Secrets About Brahms As Revealed by Eugenie Schumann

Born in December 1851, Eugenie Schumann was the seventh of Robert and Clara Schumann’s eight children.

In 1920, she wrote a memoir about her life and family. It offers priceless insight into the genius of her mother and their entire musical social circle.

Eugenie Schumann

Eugenie Schumann

As you can imagine, one of the most interesting figures in the book is Johannes Brahms. He had met Robert and Clara in 1853 when he was just twenty years old, and quickly befriended both. He also, inconveniently, fell in love with Clara.

After Robert nearly died by suicide in 1854, Johannes came to Clara’s side to support her and help with the children.

Robert and Clara Schumann's children

Robert and Clara Schumann’s children

Robert died in 1856. It is possible that Clara and Johannes discussed marriage after she was widowed, but ultimately, they both decided they wanted to pursue their careers instead of each other.

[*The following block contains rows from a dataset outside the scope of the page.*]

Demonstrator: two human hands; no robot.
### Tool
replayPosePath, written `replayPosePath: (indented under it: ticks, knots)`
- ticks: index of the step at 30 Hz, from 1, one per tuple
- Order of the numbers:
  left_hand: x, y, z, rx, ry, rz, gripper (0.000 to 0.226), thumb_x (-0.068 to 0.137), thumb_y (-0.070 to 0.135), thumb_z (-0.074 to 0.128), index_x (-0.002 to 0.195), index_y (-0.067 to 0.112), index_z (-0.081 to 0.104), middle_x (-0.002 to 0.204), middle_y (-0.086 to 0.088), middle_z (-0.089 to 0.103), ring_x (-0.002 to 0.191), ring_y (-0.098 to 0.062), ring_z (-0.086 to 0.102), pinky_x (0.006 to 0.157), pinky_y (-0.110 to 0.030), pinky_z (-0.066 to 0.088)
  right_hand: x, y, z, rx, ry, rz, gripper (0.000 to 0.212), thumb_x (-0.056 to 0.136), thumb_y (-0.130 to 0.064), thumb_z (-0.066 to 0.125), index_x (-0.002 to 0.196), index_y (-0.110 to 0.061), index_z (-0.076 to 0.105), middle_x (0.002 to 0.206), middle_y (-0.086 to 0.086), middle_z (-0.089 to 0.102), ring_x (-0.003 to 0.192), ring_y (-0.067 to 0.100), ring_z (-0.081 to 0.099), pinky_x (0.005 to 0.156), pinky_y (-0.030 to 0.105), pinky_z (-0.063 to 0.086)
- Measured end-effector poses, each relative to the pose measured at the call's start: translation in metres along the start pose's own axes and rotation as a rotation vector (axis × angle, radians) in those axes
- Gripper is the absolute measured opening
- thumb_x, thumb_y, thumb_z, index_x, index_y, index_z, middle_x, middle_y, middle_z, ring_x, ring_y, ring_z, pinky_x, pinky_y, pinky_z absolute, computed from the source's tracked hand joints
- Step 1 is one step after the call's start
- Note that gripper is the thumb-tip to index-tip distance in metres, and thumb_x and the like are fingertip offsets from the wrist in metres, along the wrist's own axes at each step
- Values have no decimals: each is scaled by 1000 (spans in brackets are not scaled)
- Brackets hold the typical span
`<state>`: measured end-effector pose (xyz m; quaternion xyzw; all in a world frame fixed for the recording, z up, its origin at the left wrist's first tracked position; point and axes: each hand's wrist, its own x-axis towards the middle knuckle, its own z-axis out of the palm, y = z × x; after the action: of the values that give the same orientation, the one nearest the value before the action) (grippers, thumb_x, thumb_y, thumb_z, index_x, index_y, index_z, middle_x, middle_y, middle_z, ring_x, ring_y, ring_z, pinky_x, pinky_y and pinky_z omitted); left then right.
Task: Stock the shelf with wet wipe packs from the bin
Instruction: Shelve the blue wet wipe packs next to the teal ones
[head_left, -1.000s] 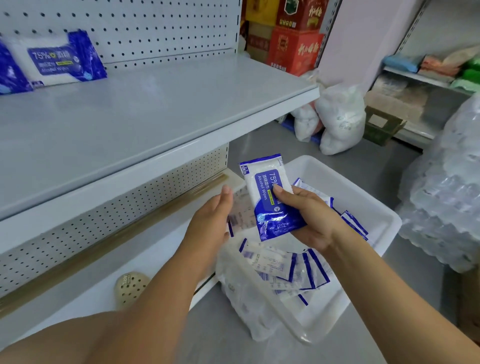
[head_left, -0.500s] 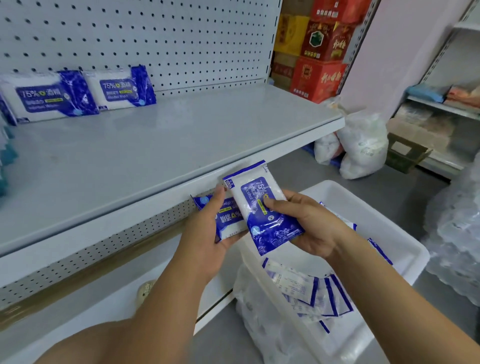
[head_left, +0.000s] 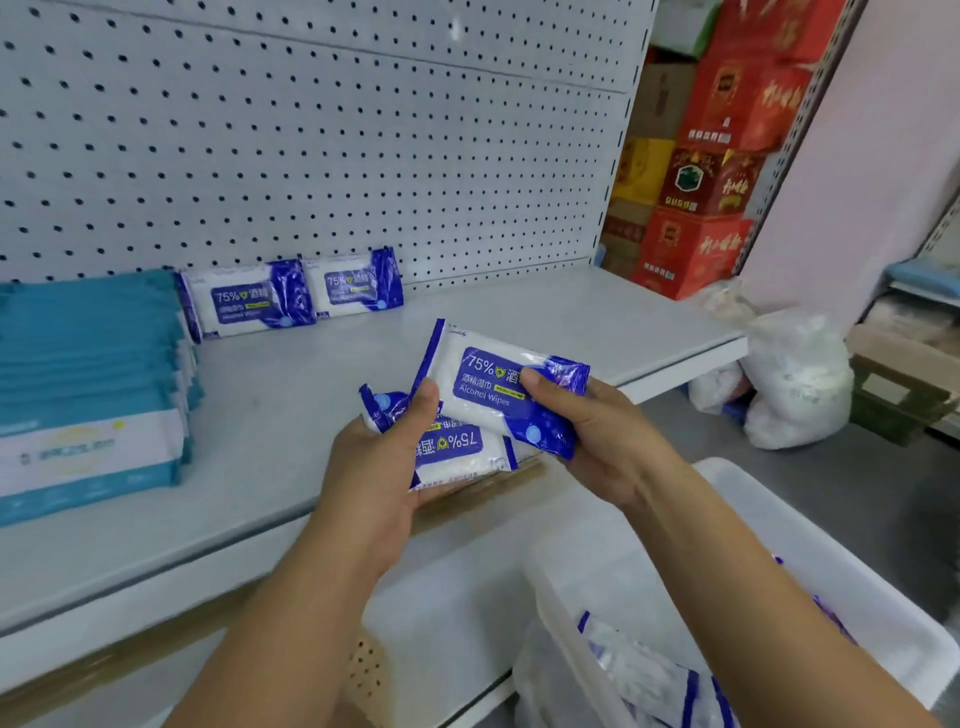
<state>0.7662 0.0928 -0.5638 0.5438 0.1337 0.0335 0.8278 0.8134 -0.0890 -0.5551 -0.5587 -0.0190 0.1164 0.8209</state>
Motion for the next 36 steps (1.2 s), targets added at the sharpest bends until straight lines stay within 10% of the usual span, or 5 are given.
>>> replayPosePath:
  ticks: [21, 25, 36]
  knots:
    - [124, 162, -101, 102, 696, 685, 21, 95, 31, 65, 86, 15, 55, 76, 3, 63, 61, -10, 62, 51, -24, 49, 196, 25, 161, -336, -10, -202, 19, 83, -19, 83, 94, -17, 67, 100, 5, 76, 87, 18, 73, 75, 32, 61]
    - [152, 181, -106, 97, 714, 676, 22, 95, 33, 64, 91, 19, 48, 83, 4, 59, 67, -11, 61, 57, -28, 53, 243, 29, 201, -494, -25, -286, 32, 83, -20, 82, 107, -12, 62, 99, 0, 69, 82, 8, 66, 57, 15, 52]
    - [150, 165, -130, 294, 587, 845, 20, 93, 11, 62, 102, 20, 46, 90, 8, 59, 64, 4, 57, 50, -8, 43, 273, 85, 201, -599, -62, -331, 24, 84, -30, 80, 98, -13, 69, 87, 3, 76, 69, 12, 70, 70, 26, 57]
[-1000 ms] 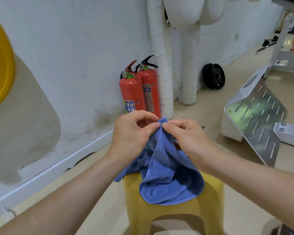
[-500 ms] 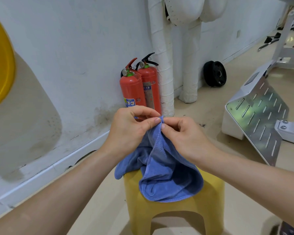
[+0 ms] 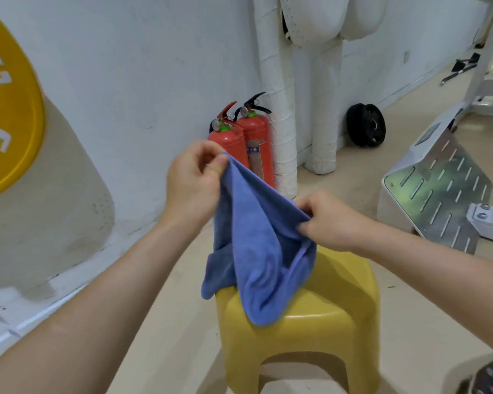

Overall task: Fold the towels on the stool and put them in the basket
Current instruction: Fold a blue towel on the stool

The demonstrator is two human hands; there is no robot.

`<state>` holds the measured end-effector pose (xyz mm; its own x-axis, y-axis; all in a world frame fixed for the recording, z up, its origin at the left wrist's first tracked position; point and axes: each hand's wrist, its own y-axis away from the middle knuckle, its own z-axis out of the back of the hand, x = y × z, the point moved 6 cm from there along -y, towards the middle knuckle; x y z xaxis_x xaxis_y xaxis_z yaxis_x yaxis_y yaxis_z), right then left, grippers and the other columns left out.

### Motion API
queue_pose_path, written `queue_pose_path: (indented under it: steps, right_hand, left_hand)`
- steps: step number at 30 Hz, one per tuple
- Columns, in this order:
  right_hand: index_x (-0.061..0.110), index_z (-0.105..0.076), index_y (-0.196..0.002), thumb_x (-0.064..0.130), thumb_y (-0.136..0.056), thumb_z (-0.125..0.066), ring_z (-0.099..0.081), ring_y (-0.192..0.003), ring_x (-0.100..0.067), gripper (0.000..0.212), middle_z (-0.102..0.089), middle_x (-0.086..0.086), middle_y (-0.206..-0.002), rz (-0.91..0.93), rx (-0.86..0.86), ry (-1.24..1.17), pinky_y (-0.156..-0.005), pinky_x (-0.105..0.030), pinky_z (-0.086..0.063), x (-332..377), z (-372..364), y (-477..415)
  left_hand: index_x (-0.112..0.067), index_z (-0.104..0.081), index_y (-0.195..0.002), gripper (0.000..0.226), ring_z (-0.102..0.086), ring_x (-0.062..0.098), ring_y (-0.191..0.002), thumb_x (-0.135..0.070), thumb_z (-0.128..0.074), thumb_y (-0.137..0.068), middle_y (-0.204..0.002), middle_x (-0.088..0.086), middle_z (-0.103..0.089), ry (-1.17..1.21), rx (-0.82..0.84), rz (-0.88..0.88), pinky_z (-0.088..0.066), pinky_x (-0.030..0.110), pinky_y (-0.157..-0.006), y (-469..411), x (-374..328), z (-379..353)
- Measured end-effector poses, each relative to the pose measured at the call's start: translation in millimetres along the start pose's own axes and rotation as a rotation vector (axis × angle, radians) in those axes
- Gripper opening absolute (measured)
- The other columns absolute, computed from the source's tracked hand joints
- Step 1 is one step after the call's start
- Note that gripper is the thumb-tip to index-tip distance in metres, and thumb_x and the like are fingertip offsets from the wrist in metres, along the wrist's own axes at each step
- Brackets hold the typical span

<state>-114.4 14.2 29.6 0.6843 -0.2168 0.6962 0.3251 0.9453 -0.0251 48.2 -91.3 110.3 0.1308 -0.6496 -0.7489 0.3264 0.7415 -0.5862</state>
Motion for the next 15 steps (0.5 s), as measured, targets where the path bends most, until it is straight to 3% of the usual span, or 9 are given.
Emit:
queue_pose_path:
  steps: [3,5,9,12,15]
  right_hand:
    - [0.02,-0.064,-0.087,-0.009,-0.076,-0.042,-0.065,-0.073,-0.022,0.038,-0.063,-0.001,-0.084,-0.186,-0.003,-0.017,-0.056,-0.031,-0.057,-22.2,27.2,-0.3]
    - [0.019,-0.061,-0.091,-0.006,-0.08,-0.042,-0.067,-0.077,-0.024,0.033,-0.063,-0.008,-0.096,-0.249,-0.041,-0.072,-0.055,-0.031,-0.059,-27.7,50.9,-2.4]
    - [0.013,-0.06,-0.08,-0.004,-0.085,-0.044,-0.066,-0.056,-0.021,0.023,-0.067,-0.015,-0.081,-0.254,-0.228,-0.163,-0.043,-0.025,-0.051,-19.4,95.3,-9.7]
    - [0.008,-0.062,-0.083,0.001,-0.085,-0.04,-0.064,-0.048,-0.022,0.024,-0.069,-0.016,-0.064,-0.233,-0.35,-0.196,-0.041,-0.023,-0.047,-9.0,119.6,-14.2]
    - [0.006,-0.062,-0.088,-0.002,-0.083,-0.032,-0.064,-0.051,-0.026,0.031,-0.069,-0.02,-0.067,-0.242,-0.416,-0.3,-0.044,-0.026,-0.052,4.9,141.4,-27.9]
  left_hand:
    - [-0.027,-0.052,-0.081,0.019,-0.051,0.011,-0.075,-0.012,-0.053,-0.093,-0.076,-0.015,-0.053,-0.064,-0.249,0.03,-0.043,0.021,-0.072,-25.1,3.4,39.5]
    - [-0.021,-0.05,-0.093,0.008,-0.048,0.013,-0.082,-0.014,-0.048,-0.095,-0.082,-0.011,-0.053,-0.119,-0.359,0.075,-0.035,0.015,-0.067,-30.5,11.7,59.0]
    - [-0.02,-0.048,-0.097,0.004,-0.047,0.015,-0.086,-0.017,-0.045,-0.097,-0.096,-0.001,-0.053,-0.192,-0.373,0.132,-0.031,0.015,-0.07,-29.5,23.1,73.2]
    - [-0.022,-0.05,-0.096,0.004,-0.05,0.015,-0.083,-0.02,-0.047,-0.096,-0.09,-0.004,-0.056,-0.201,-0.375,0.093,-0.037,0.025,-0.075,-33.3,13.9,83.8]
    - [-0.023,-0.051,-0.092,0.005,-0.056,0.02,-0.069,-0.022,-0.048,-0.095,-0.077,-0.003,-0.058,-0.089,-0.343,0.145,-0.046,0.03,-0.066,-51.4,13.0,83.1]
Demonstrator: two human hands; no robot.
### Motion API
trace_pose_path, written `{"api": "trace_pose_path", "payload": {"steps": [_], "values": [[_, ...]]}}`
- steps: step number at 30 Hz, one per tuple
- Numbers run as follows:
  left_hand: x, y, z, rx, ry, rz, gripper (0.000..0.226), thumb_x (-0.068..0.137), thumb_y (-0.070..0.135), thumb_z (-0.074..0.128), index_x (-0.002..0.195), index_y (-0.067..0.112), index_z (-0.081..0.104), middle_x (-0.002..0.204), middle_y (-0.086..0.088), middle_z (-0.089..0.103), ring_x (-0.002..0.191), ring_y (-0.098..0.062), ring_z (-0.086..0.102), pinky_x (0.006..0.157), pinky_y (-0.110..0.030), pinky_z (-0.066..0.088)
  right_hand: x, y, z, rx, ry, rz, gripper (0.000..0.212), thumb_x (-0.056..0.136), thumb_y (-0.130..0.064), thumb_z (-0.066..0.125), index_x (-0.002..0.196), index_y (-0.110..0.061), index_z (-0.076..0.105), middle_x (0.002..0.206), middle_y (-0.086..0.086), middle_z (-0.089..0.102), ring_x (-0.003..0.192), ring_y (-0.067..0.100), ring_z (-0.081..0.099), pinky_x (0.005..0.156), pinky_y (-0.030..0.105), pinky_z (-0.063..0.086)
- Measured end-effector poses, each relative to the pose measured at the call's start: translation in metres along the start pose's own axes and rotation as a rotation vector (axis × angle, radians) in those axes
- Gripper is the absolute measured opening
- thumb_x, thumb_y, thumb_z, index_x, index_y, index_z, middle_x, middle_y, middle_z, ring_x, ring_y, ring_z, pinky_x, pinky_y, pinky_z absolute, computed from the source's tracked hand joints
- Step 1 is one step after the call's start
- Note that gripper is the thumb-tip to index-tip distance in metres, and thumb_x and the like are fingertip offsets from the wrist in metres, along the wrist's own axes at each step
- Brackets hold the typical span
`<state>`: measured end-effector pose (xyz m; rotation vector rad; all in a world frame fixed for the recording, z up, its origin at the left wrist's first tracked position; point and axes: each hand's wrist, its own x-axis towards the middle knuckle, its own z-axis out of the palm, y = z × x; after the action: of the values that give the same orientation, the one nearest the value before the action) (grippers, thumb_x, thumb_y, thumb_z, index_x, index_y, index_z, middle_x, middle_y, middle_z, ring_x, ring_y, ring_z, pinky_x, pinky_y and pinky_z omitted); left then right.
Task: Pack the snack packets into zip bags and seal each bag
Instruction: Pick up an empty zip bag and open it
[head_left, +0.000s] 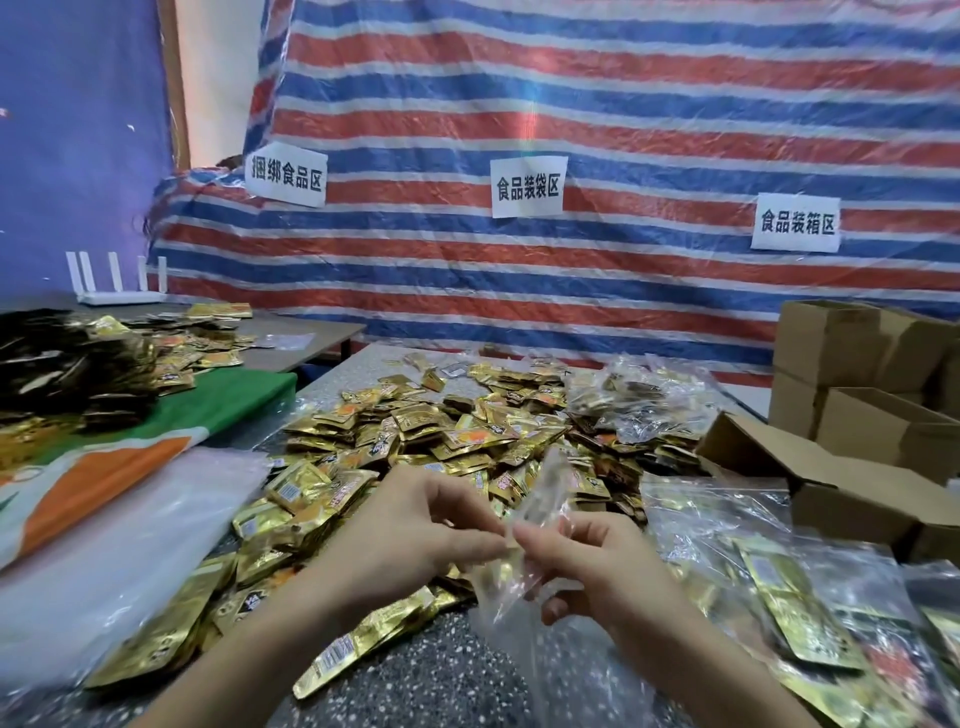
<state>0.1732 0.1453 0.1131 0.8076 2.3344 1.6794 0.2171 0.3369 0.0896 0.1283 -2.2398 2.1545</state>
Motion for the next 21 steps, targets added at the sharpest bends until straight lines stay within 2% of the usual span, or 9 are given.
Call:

But that decision didn’t mean that Johannes pulled away from the family. On the contrary, Eugenie writes, “Brahms we took for granted. There he was, always had been, and always would be; he was one of us.”

Here are some tidbits from the memoir that provide a window into his personal warmth, his quirky personality, and the oft-hidden emotional depth that shaped his music.

1. Brahms was awkward.

Johannes Brahms in 1872 (Gallica: ark:/12148/btv1b84160058

Johannes Brahms in 1872 (Gallica: ark:/12148/btv1b84160058

Eugenie writes:

The schoolgirl in me resented his neglect of appearances; his coloured shirts without collars, his little alpaca coats, and the trousers which were always too short, were a thorn in my flesh.

But the elasticity of his gait, with the weight thrown on the heels, pleased me when I saw him coming towards the house, hat in hand.

He cared nothing for polite manners, but as he was at times painfully conscious of his awkwardness, he was rather shy as a young man and tried to hide this shyness under a certain bluntness.

His cover was always laid for him, and he came and went as he liked, in good or bad mood, bringing now good, now bad hours. Like [conductor Hermann] Levi, he would frequently come to our room and play to us: Schubert dances or his own Valses, op. 39, and wonderful, melancholy Hungarian melodies for which I have looked in vain among his published works; perhaps he never wrote them down.

Johannes Brahms’s Valses, op. 39

2. Brahms entertained the Schumann children by doing gymnastics on their staircase.

Eugenie remembered:

I see, as though it were in a picture, a group of children standing in the hall of our house in Düsseldorf.

With amazement and admiration, they are looking up at the bannisters, on which a fair young man is performing the most daring gymnastics.

He hoists himself from right to left and up and down; at last, he raises himself firmly on his arms, with his legs high in the air, and a final leap lands him below in the midst of the admiring crowd of children.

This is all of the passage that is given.